TO DO => Return each line below exactly as it reads, and omit any image in it.

DATA PROVIDED =>
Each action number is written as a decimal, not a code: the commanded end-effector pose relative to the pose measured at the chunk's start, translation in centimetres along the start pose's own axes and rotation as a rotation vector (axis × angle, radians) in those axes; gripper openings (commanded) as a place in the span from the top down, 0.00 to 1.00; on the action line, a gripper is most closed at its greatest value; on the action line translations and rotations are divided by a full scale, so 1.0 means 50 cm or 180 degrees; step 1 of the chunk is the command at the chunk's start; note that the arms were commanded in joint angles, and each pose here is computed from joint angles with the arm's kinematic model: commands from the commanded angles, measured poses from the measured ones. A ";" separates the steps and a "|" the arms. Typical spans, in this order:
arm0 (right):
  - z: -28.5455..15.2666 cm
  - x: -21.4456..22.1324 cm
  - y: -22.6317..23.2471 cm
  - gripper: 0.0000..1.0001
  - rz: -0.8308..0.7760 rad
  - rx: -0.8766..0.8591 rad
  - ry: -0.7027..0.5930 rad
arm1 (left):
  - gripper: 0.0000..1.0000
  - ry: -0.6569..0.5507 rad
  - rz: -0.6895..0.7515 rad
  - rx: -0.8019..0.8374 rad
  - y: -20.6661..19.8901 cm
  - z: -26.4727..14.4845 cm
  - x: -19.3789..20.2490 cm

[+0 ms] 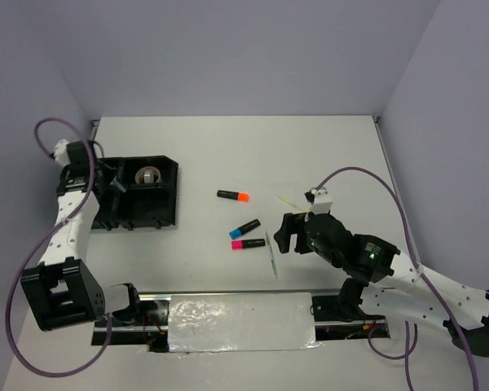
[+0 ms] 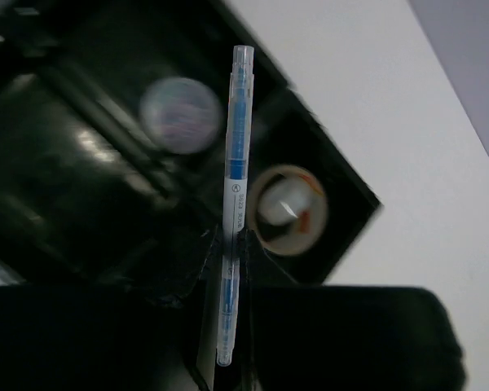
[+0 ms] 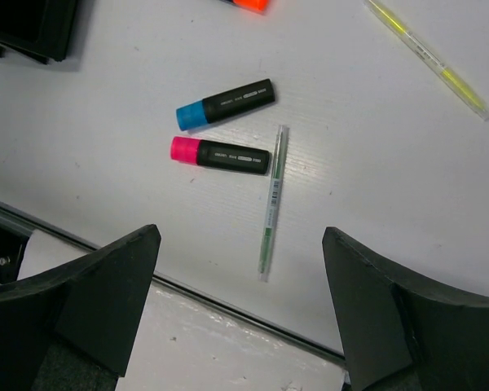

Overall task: Sort the stationery into containers
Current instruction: Place the pen in the storage box, then pick up the pen from the center of the board.

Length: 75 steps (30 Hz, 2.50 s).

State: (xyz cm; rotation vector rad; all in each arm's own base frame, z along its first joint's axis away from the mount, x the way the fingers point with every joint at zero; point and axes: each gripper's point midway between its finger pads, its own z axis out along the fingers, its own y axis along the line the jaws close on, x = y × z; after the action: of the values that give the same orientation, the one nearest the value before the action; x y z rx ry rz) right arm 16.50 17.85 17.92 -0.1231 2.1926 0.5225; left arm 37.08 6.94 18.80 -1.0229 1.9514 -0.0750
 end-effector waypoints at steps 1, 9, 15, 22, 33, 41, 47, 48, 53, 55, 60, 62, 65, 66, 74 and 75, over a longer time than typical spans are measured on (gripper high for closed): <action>0.000 -0.017 0.015 0.12 -0.0022 -0.0075 -0.0070 | 1.00 -0.0125 -0.0692 -0.0315 0.086 -0.013 -0.045; 0.009 -0.010 0.023 0.12 -0.0103 -0.0114 -0.0012 | 1.00 -0.0113 -0.0865 -0.1125 0.223 0.026 -0.105; 0.018 -0.004 0.030 0.12 -0.0111 -0.0134 0.0034 | 0.94 -0.0095 -0.0851 -0.1133 0.253 0.061 -0.110; 0.025 -0.006 0.037 0.12 -0.0137 -0.0100 0.0075 | 0.88 0.0088 -0.0892 -0.1209 0.278 0.086 -0.061; 0.031 -0.016 0.070 0.12 -0.0197 -0.0153 0.0141 | 0.60 -0.0011 -0.0871 -0.1297 0.294 0.051 -0.057; 0.024 -0.020 0.065 0.11 -0.0205 -0.0135 0.0104 | 0.28 0.0013 -0.0844 -0.1155 0.277 0.041 -0.053; 0.018 -0.026 0.049 0.11 -0.0135 -0.0046 0.0022 | 0.07 -0.0158 -0.0186 0.0186 0.050 -0.001 -0.076; 0.011 -0.034 0.046 0.10 -0.0090 -0.0054 -0.0040 | 0.07 -0.0133 -0.0075 0.0497 -0.007 -0.020 -0.073; -0.029 -0.070 -0.010 0.09 0.0185 0.0258 -0.0340 | 0.06 0.0317 0.1007 0.1609 -0.268 -0.127 0.103; -0.052 -0.086 -0.022 0.08 0.0337 0.0251 -0.0482 | 0.06 0.0662 0.1413 0.1939 -0.353 -0.172 0.204; -0.090 -0.095 -0.060 0.09 0.0566 0.0333 -0.0634 | 0.06 0.1106 0.2225 0.1467 -0.407 -0.243 0.439; -0.099 -0.091 -0.069 0.09 0.0595 0.0349 -0.0628 | 0.07 0.1026 0.1992 0.1094 -0.391 -0.251 0.483; -0.102 -0.080 -0.080 0.09 0.0563 0.0425 -0.0552 | 0.17 0.0891 0.1687 0.1119 -0.383 -0.319 0.565; -0.103 -0.079 -0.082 0.09 0.0553 0.0441 -0.0536 | 0.23 0.0924 0.1569 0.1235 -0.390 -0.361 0.606; -0.119 -0.067 -0.091 0.09 0.0629 0.0330 -0.0558 | 0.39 0.1099 0.1899 0.1042 -0.330 -0.433 0.816; -0.119 -0.066 -0.093 0.09 0.0639 0.0328 -0.0564 | 0.39 0.1108 0.1927 0.1052 -0.323 -0.443 0.835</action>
State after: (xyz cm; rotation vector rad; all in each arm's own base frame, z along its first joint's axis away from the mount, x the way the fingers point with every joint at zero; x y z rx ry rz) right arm 15.49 11.57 21.57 0.1489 2.0933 0.4914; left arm 20.89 -39.03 11.09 -0.0807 2.4152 -0.2978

SOLUTION TO THIS TASK =>
Each action number is written as a decimal, not a code: the commanded end-effector pose relative to the pose measured at the chunk's start, translation in centimetres along the start pose's own axes and rotation as a rotation vector (axis × angle, radians) in those axes; gripper openings (commanded) as a place in the span from the top down, 0.00 to 1.00; on the action line, a gripper is most closed at its greatest value; on the action line translations and rotations are divided by a full scale, so 1.0 means 50 cm or 180 degrees; step 1 of the chunk is the command at the chunk's start; note that the arms were commanded in joint angles, and each pose here is computed from joint angles with the arm's kinematic model: commands from the commanded angles, measured poses from the measured ones. A ";" separates the steps and a "|" the arms. Typical spans, in this order:
arm0 (right):
  - z: -28.5455..15.2666 cm
  - x: -21.4456..22.1324 cm
  - y: -22.6317..23.2471 cm
  - gripper: 0.0000..1.0001
  - rz: -0.8308..0.7760 rad
  - rx: -0.8766..0.8591 rad
  - ry: -0.7027..0.5930 rad
arm1 (left):
  - gripper: 0.0000..1.0000
  - ry: -0.6569..0.5507 rad
  - rz: -0.6895..0.7515 rad
  - rx: -0.8019..0.8374 rad
  - y: -20.6661..19.8901 cm
  - z: -26.4727..14.4845 cm
  - x: -19.3789..20.2490 cm

[+0 ms] 
[+0 ms] 
[+0 ms] 

Overall task: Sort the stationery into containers
Current instruction: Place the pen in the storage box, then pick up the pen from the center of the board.

Length: 75 steps (30 Hz, 2.50 s).

State: (xyz cm; rotation vector rad; all in each arm's own base frame, z along its first joint's axis away from the mount, x the way the fingers point with every joint at zero; point and axes: each gripper's point midway between its finger pads, its own z axis out along the fingers, its own y axis along the line the jaws close on, x = y × z; after the action: of the values that give the same orientation, the one nearest the value before the action; x y z rx ry rz) right arm 16.50 17.85 17.92 -0.1231 2.1926 0.5225; left arm 37.08 6.94 18.80 -1.0229 1.9514 -0.0750
 end-effector waypoints at steps 1, 9, 15, 22, 33, 41, 47, 48, 53, 55, 60, 62, 65, 66, 74 and 75, over a longer time than typical spans are measured on (gripper high for closed): <action>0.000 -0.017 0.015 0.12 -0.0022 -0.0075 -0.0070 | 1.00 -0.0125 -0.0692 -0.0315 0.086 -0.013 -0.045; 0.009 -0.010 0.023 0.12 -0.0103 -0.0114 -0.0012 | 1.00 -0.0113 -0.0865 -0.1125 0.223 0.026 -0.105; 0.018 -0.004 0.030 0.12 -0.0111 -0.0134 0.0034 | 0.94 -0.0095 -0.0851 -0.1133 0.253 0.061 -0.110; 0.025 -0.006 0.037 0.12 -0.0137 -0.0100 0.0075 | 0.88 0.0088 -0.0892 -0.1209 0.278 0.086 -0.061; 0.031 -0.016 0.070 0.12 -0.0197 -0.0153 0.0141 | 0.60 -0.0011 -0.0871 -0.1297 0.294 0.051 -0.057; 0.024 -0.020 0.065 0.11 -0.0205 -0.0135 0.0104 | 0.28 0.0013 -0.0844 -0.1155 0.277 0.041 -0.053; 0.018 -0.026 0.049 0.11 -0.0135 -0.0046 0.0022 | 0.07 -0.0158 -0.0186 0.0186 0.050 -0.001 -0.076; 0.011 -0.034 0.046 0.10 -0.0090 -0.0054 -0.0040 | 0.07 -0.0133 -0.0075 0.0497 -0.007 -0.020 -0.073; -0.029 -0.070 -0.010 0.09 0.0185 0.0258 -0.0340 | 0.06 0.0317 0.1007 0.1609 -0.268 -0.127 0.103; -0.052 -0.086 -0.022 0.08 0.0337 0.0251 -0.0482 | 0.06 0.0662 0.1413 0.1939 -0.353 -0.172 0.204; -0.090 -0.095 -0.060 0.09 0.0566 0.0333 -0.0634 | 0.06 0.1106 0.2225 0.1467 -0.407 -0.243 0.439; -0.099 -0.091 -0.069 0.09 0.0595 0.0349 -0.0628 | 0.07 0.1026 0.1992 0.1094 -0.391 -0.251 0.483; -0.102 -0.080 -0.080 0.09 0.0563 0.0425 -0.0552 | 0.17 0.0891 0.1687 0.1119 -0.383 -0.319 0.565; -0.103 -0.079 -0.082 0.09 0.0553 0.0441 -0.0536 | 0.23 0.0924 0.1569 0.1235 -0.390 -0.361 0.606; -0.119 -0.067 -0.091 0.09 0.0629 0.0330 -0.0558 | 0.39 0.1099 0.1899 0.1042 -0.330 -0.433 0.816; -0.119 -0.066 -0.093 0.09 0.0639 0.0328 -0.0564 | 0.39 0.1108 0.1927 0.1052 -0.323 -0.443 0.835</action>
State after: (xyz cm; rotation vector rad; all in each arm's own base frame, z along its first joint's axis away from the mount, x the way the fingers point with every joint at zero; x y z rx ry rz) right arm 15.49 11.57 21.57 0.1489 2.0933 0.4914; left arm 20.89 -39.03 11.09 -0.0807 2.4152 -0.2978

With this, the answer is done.